# Inc. Magazine.. How you tip, defines your character



## MrsUberJax (Sep 2, 2014)

*How You Tip Defines Your Character*

*INC. MAGAZINE...*
*& CHECK OUT THE TWITTER FEED TOO...LOL..*
People who consistently under-tip are revealing a not-too-pretty side to their character.

Apparently, the delivery guy thought it was a "keep the change" situation when the employees handed him two twenties and two fives for a $42 delivery. (The second five implies that the tip would be around $8, because otherwise there would have been only one five.)

Anyway, the way the employees overreact, you'd think the poor delivery guy had raided their bank accounts. It's an interesting exchange that illustrates what I observed previously: that tipping is a barometer of character.

In a previous post, I identified undertipping as a red flag that a colleague might be a jerk. My opinion was (and is) that the minimum tip for waiters and waitresses should be 15 percent, regardless of the quality of service, and more if the service is exceptional.

Not entirely to my surprise, some people became furious at the idea that undertipping was jerky. These negative comments fell into two categories: 1) "Tipping shouldn't be necessary," and 2) "I want to punish the server for bad service."

Let's look at both these justifications carefully.

The "tipping shouldn't be necessary" excuse is, IMHO, slapping a high-minded veneer atop small-minded penny-pinching. The excuse allows cheapskates to pretend they're doing something noble by not participating in a practice they find offensive.

However, since tipping is the system that's in place, all that fancy justification is really just a way to feel good about oneself when saving a few bucks by stiffing the server.

Similarly, the "I want to punish the server for bad service" excuse also cloaks itself in fake altruism.

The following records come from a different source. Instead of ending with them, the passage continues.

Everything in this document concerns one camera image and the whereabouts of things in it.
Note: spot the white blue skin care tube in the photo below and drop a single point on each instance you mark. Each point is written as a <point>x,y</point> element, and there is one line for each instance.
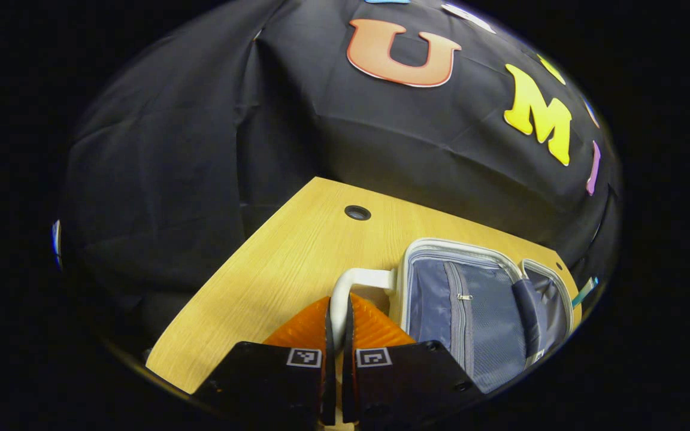
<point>584,292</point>

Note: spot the bright screen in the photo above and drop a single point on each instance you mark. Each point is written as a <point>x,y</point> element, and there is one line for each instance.
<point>56,242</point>

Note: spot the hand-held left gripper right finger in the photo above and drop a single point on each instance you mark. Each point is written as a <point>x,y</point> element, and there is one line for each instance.
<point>348,377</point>

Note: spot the white suitcase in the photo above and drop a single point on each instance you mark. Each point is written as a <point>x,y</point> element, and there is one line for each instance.
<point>489,311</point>

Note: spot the black backdrop cloth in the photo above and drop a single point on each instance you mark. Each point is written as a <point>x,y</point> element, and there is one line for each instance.
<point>201,149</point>

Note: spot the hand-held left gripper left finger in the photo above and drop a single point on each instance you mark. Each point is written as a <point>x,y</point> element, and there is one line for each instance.
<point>328,371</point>

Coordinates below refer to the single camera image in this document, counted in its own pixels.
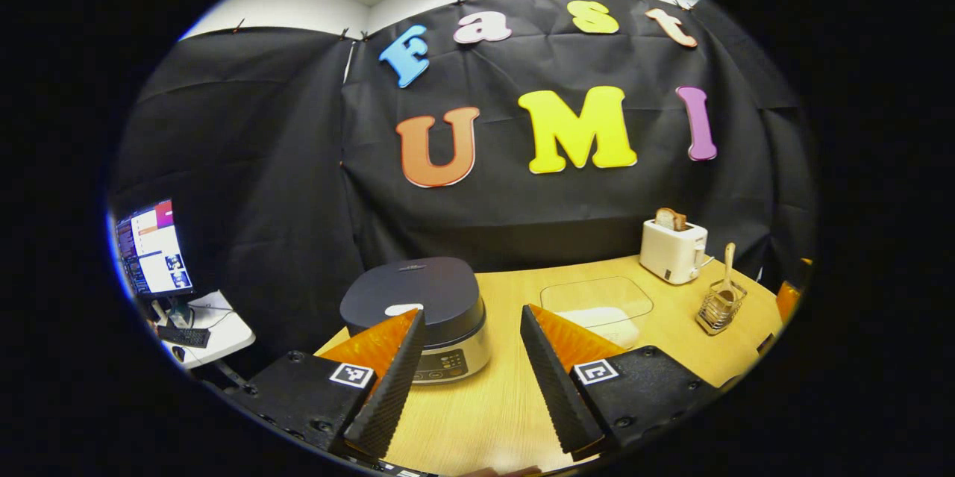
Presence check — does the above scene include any white side table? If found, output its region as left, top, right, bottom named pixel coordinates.
left=153, top=290, right=256, bottom=370

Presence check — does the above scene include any wooden spoon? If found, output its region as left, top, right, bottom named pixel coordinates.
left=718, top=242, right=739, bottom=306

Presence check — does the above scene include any wire chopstick holder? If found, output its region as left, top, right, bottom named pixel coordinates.
left=695, top=279, right=748, bottom=336

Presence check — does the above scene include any computer monitor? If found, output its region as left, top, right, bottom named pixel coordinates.
left=114, top=199, right=195, bottom=299

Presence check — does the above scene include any dark grey rice cooker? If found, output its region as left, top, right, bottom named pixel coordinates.
left=339, top=257, right=492, bottom=386

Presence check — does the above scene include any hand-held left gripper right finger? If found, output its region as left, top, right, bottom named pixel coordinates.
left=520, top=304, right=721, bottom=463

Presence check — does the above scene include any clear rice container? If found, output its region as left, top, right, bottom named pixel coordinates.
left=539, top=275, right=654, bottom=349

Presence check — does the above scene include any white toaster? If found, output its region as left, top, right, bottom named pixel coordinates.
left=639, top=218, right=708, bottom=285

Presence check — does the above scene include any black keyboard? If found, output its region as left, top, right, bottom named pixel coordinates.
left=157, top=325, right=211, bottom=349

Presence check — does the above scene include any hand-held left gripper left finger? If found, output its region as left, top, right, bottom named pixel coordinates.
left=224, top=309, right=426, bottom=463

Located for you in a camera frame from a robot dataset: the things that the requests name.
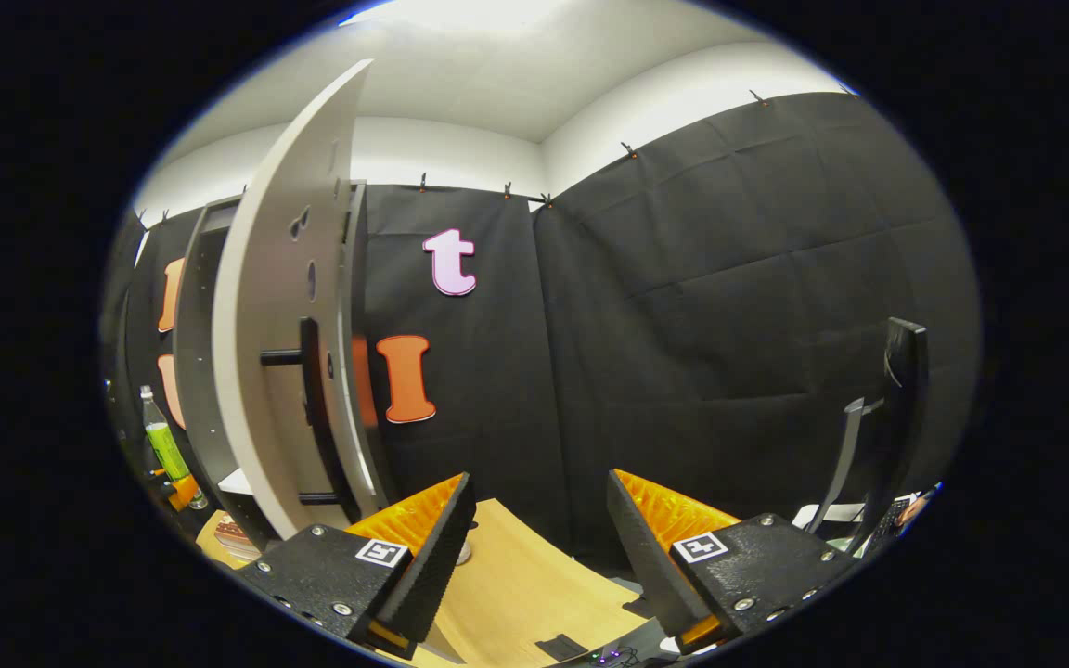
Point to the black backdrop cloth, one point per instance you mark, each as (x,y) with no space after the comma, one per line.
(683,325)

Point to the beige cabinet door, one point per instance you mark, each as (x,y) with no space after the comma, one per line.
(256,325)

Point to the black computer monitor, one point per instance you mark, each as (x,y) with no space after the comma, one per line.
(901,417)

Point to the green label plastic bottle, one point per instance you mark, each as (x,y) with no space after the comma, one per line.
(163,445)

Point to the dark grey cabinet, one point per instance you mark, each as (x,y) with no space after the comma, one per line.
(193,371)

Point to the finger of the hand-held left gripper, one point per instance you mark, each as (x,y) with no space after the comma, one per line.
(184,492)

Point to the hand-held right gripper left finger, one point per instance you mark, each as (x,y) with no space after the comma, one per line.
(432,557)

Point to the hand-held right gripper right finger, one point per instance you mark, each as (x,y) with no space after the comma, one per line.
(650,557)

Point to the black device with lights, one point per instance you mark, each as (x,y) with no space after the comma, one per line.
(613,657)

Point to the brown cover book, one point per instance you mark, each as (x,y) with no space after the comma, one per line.
(233,533)

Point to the black keyboard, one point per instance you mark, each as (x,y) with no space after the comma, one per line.
(889,521)

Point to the large ceiling light panel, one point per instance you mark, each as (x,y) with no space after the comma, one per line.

In this case, undertipping supposedly helps servers realize that they need to improve their performance.

However, "bad service" is almost always "slow service," which usually isn't the server's fault. When servers take a long time to bring food or don't fill water glasses quickly enough, it's usually due to understaffing, which is bad management.

Punishing a server for slow service is like kicking a dog to punish its owner. When you add the fact that waiters and waitresses are often paid a minimum wage of $2.13 with the expectation they'll receive tips, undertipping seems just plain mean.

I admit that sometimes I've run across surly servers. However, in my experience, the best way to deal with surliness is to smile and cut the server some slack (and still tip), because you just don't know what the server might be experiencing in life.

I'm not bringing this up to pretend I'm superior. Rest assured, I have my share (and more) of personal shortcomings. I'm bringing the tipping issue up because it's a specific case of a general rule about the people you meet at work and elsewhere. That rule is:

_Your character is defined by how you treat people when 1) treating them badly entails no consequences, and 2) treating them fairly or well is inconvenient._

For example, workplace bullies are being jerks because that makes them feel powerful and because they know they can get away with it.

Aggressive drivers are being jerks because they cut people off knowing that there will be no consequences and that they'll arrive where they're headed a few seconds sooner.

Content pirates are being jerks because they steal the work of creative people knowing that they won't be caught and that buying that same content would cost a few dollars.

Similarly, undertippers are being jerks because they accept service knowing that tipping is part of the deal and then save a few bucks by stiffing the server, who has no recourse.

Please note that I'm not saying that any of the above are jerks all the time. I am saying, however, that all those behaviors are signs of a character flaw that could probably use some self-awareness and belief adjustment.


----------